--- WHAT THE TASK REQUIRES ---
Lines from the line with "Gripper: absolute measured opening" to the line with "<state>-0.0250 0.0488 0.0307" in the entries below, and only those, must be output exactly, with both ends included.

[GIVEN RECORDS — start]

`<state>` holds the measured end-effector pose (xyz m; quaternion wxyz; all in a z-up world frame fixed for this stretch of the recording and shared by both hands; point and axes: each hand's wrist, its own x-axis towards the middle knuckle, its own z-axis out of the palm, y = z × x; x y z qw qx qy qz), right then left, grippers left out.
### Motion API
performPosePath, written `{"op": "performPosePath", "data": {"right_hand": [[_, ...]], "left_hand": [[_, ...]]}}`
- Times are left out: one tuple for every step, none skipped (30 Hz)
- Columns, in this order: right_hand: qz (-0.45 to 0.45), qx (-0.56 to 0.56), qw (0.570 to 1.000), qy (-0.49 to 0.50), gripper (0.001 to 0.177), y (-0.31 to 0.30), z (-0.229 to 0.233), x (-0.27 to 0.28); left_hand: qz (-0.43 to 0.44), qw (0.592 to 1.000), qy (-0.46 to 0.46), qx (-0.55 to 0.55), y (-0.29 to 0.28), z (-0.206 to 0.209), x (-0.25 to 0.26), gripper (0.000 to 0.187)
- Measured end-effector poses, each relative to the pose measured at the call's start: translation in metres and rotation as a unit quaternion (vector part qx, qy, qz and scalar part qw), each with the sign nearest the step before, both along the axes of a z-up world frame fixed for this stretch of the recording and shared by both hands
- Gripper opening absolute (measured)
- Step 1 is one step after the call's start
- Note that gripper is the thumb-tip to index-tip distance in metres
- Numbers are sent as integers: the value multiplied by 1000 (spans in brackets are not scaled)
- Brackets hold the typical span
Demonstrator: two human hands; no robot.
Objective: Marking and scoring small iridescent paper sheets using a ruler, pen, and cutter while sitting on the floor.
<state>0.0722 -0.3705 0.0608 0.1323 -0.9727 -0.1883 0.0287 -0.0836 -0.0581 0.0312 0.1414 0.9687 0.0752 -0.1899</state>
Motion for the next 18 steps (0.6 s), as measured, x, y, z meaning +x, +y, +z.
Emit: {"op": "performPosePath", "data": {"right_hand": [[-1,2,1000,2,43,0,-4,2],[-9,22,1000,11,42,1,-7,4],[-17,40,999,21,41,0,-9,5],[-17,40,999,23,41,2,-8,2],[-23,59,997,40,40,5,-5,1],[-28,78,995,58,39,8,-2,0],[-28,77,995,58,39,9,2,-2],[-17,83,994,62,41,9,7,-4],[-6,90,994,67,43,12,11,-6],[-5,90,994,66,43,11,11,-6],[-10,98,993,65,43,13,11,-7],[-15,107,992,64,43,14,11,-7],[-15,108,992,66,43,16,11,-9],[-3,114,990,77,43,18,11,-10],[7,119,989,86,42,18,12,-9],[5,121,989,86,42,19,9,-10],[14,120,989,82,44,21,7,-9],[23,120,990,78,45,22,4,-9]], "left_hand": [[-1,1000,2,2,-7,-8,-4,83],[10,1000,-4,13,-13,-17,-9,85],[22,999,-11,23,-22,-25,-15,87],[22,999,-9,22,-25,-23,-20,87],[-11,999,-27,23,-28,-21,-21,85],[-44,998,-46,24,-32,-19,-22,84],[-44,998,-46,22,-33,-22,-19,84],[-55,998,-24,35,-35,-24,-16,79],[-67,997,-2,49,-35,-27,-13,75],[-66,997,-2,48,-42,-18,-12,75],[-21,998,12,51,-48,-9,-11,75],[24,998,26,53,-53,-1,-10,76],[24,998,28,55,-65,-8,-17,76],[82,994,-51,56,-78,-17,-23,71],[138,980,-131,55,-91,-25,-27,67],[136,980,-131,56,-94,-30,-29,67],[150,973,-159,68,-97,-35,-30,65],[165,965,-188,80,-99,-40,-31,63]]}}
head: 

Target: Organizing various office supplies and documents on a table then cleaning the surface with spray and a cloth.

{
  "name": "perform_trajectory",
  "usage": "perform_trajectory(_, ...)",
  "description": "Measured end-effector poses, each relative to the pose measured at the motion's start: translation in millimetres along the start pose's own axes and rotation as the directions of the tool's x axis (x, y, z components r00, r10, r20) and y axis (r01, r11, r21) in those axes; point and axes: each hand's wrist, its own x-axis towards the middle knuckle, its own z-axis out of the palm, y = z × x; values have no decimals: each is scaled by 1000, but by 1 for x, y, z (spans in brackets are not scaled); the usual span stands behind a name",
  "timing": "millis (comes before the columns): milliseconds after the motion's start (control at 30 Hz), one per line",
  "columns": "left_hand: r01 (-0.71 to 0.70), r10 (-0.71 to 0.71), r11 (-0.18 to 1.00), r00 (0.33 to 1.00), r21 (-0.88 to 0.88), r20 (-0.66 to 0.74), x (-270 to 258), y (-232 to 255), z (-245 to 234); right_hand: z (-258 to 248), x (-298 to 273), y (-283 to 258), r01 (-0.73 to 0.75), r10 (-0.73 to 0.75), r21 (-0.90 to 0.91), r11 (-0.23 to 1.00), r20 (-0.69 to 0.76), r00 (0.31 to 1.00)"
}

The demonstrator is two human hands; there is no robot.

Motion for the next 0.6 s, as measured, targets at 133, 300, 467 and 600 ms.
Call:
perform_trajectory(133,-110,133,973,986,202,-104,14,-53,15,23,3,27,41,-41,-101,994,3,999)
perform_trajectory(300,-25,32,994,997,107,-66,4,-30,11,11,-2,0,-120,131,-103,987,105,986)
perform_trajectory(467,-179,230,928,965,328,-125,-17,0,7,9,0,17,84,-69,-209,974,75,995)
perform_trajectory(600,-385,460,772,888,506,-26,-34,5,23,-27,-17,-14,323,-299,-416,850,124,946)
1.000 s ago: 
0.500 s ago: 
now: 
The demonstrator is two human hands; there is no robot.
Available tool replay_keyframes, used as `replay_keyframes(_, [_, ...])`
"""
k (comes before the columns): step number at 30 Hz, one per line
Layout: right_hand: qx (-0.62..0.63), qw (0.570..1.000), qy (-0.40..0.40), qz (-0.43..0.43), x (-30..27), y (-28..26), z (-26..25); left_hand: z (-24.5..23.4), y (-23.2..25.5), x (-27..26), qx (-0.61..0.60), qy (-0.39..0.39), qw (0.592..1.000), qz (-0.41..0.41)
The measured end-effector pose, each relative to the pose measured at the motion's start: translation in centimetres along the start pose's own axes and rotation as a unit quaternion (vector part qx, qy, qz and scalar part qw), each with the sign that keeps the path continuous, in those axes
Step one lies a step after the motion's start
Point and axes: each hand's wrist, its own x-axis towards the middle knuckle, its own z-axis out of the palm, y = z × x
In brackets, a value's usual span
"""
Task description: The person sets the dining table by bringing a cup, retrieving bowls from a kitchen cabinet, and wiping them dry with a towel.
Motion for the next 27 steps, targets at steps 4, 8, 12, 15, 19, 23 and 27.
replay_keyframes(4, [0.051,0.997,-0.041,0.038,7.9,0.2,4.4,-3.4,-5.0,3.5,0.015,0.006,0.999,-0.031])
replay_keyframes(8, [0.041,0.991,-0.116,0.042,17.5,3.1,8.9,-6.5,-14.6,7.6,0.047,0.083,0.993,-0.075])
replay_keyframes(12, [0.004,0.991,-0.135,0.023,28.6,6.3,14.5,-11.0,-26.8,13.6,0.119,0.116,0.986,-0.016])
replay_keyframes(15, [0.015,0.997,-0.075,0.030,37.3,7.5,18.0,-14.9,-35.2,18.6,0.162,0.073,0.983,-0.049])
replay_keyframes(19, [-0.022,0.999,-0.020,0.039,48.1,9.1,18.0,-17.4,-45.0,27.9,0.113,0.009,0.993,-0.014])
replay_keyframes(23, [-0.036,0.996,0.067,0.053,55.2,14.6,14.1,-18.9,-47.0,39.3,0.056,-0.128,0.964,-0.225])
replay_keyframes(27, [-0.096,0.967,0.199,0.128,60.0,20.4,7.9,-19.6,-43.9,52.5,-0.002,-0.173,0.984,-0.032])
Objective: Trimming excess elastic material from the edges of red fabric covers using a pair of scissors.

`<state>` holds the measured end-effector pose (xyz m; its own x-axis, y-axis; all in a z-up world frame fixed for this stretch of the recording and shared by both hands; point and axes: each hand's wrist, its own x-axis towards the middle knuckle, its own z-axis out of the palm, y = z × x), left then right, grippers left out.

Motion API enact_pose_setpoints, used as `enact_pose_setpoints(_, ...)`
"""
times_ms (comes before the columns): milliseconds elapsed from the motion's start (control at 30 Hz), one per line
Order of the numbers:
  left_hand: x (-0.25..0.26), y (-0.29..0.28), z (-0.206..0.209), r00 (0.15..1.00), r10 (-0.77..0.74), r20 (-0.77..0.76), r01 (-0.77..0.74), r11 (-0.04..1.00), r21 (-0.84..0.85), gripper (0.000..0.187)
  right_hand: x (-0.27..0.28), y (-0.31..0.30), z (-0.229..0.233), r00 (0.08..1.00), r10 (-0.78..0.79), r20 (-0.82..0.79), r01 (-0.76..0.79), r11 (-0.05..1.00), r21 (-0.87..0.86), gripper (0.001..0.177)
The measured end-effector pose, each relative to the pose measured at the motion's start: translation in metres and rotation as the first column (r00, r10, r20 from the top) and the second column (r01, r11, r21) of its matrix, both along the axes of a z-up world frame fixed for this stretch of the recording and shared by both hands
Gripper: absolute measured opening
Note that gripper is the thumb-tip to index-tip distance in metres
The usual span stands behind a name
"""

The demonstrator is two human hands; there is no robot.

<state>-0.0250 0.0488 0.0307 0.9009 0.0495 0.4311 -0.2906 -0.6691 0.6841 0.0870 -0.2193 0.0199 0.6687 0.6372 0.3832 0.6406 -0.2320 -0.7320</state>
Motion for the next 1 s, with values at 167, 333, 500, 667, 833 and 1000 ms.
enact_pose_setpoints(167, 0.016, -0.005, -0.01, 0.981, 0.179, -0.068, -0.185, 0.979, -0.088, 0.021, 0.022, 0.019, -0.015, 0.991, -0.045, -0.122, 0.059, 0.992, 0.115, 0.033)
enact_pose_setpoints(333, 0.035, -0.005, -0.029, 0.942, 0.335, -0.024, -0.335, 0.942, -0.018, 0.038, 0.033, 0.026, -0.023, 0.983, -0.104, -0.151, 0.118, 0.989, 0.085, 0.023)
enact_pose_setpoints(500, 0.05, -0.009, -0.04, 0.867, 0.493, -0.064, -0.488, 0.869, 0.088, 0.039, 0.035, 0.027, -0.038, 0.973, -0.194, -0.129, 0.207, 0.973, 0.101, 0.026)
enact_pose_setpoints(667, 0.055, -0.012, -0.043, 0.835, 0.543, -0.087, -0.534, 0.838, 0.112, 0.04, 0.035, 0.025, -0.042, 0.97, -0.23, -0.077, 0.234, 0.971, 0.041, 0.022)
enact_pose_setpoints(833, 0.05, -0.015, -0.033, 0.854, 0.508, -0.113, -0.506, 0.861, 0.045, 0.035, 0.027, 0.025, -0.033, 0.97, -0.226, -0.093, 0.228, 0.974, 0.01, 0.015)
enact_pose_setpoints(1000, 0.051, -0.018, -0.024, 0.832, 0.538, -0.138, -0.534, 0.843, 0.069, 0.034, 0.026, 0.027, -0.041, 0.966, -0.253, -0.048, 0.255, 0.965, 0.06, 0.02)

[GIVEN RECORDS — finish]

--- EXERCISE RESPONSE ---
Gripper: absolute measured opening
Note that gripper is the thumb-tip to index-tip distance in metres
The usual span stands behind a name
"""

The demonstrator is two human hands; there is no robot.

<state>-0.0250 0.0488 0.0307 0.9009 0.0495 0.4311 -0.2906 -0.6691 0.6841 0.0870 -0.2193 0.0199 0.6687 0.6372 0.3832 0.6406 -0.2320 -0.7320</state>

That completes the answer.